TO DO -
Write out the data exactly as given, dropping every picture.

COLLECTED DATA -
= Beginning of Section =

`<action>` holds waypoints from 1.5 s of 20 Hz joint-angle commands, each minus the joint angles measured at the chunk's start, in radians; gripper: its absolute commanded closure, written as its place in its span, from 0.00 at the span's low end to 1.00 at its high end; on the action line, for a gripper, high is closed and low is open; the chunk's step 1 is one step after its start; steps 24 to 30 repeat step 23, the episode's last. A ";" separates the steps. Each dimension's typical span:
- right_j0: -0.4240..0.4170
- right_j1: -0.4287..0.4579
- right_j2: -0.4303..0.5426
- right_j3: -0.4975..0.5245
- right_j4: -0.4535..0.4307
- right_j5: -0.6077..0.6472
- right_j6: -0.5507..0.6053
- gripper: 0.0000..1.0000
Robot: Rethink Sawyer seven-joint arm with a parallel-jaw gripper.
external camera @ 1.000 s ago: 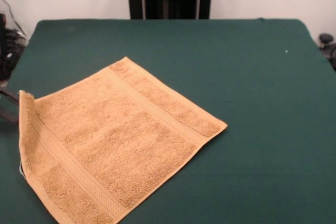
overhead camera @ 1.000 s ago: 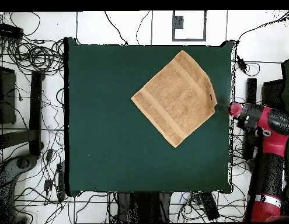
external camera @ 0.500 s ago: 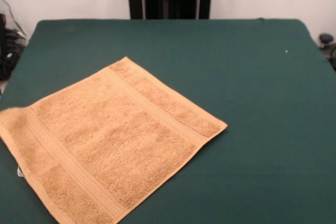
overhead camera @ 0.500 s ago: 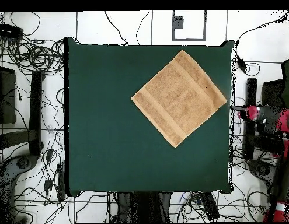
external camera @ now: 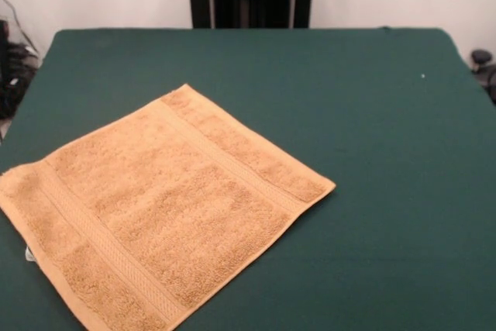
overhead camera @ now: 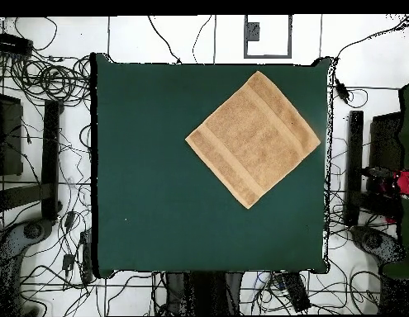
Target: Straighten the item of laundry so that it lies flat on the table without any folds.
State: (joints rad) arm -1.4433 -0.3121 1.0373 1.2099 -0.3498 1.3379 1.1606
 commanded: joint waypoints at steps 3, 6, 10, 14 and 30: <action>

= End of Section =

RESPONSE -
`<action>` holds waypoints from 1.5 s of 20 Hz joint-angle commands, each minus the joint angles measured at the chunk's start, in radians; gripper: its absolute commanded closure, written as its place in its span, from 0.00 at the span's low end to 1.00 at its high end; on the action line, for a gripper, high is closed and low is open; the chunk's step 1 is one step after its start; steps 24 to 30 repeat step 23, the episode's last. A ";" separates the steps. Each dimension's typical span:
- right_j0: -0.4240..0.4170
- right_j1: -0.4287..0.4579
- right_j2: -0.4303..0.5426
- right_j3: -0.4975..0.5245
- right_j4: -0.4535..0.4307
- right_j5: -0.6077..0.6472
- right_j6: -0.5507..0.6053
- gripper: 0.0000..1.0000
Robot: Rethink Sawyer seven-joint arm with a parallel-jaw gripper.
external camera @ 1.000 s ago: 
overhead camera @ 1.000 s ago: 
external camera @ 0.500 s ago: 
overhead camera @ 0.500 s ago: 
external camera @ now: 
overhead camera @ now: 
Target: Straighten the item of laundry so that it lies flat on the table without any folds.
State: (joints rad) arm -1.4433 -0.3121 1.0373 1.2099 -0.3498 1.3379 1.1606
 commanded: joint waypoints at steps 3, 6, 10, 14 and 30: <action>

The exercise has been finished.